**PROBLEM DETAILS**
Look through the entries below and extract exactly the lines from the one containing "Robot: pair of" through the one containing "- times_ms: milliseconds", ends included.

━━━ RECORDS

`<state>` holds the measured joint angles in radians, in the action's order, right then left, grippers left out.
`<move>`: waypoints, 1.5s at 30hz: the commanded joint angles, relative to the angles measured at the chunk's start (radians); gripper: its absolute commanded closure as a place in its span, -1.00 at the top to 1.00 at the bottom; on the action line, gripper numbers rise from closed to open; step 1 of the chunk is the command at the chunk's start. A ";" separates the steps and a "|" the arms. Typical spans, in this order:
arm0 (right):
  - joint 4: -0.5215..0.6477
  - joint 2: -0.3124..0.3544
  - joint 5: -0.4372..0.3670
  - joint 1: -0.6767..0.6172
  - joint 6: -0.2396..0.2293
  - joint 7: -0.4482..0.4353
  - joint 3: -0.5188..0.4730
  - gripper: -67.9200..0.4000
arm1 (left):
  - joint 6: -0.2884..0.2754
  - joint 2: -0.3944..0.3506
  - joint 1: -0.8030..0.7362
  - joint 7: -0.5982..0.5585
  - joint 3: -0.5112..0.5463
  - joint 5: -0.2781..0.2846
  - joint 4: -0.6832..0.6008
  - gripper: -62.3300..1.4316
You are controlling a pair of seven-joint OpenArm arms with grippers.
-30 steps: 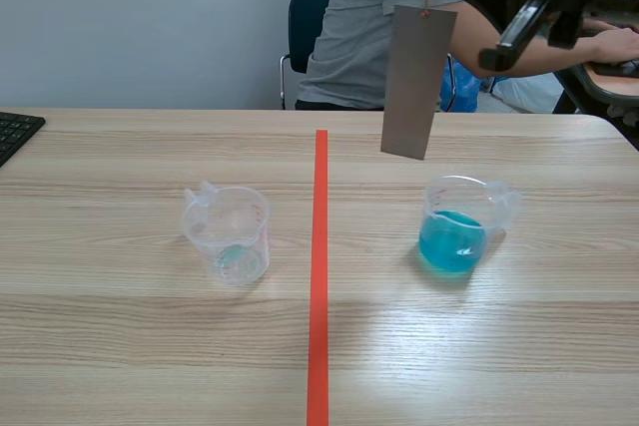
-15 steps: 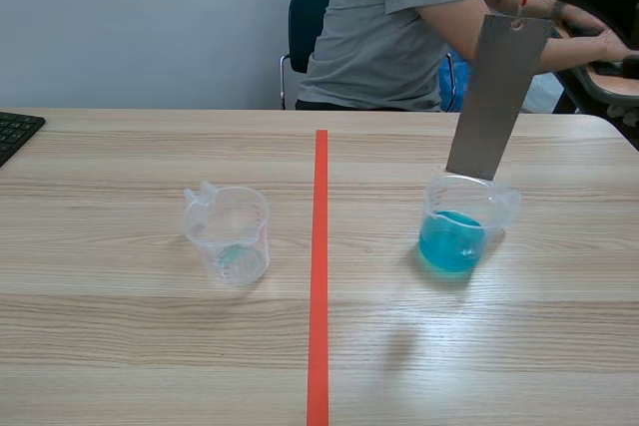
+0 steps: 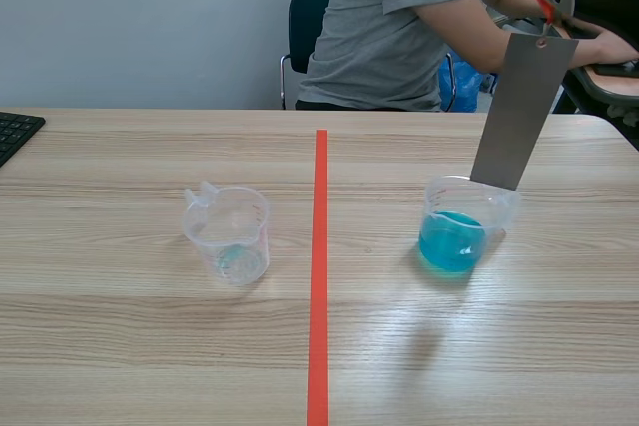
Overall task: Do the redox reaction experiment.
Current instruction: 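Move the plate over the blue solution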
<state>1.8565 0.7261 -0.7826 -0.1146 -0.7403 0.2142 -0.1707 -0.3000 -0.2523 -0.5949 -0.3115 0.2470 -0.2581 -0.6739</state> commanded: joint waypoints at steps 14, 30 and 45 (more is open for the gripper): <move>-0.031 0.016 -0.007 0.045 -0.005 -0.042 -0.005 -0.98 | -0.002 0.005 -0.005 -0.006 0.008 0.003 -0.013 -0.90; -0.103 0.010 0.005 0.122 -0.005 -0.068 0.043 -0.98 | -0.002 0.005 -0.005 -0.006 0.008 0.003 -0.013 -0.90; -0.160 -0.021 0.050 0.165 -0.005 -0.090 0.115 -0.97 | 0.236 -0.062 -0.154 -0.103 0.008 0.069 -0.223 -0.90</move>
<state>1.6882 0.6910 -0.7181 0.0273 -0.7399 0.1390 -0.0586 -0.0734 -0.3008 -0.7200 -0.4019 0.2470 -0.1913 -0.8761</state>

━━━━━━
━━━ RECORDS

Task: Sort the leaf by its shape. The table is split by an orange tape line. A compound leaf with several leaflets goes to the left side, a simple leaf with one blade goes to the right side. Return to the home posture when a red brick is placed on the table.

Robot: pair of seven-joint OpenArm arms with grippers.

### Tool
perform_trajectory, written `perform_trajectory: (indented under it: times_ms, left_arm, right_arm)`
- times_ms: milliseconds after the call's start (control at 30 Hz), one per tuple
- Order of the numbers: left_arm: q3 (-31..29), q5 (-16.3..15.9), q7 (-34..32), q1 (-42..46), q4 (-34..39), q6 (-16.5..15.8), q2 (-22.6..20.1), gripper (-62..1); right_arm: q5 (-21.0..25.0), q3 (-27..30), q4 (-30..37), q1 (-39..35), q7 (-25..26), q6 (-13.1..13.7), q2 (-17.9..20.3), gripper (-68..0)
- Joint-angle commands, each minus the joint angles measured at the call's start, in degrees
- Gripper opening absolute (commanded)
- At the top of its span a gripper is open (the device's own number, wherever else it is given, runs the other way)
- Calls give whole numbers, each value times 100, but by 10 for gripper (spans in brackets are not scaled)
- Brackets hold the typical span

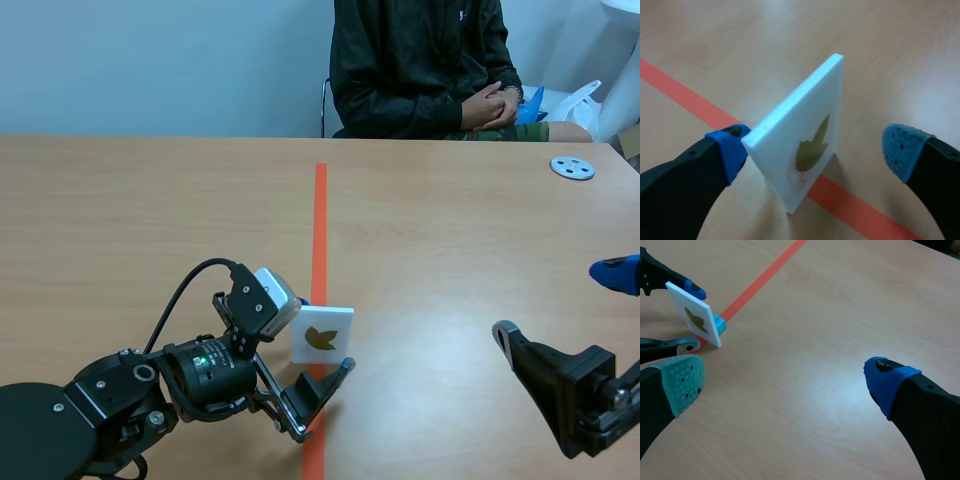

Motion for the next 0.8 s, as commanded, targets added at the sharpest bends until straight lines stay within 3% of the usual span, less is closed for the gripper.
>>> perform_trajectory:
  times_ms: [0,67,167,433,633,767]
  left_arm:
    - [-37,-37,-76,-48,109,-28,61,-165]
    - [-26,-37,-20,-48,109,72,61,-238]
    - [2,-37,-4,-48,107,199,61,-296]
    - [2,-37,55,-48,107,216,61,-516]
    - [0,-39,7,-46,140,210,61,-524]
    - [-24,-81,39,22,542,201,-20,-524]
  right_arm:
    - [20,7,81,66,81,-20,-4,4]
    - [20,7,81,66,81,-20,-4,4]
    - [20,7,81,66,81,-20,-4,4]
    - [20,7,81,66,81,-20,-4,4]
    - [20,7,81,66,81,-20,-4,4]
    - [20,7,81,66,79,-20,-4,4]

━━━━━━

**SOLUTION TO THIS PROBLEM**
Robot: pair of seven-joint OpenArm arms with grippers.

### Tool
perform_trajectory, written `perform_trajectory: (indented under it: times_ms, left_arm, right_arm)`
- times_ms: milliseconds after the call's start (control at 30 Hz), one per tuple

The given output is complete.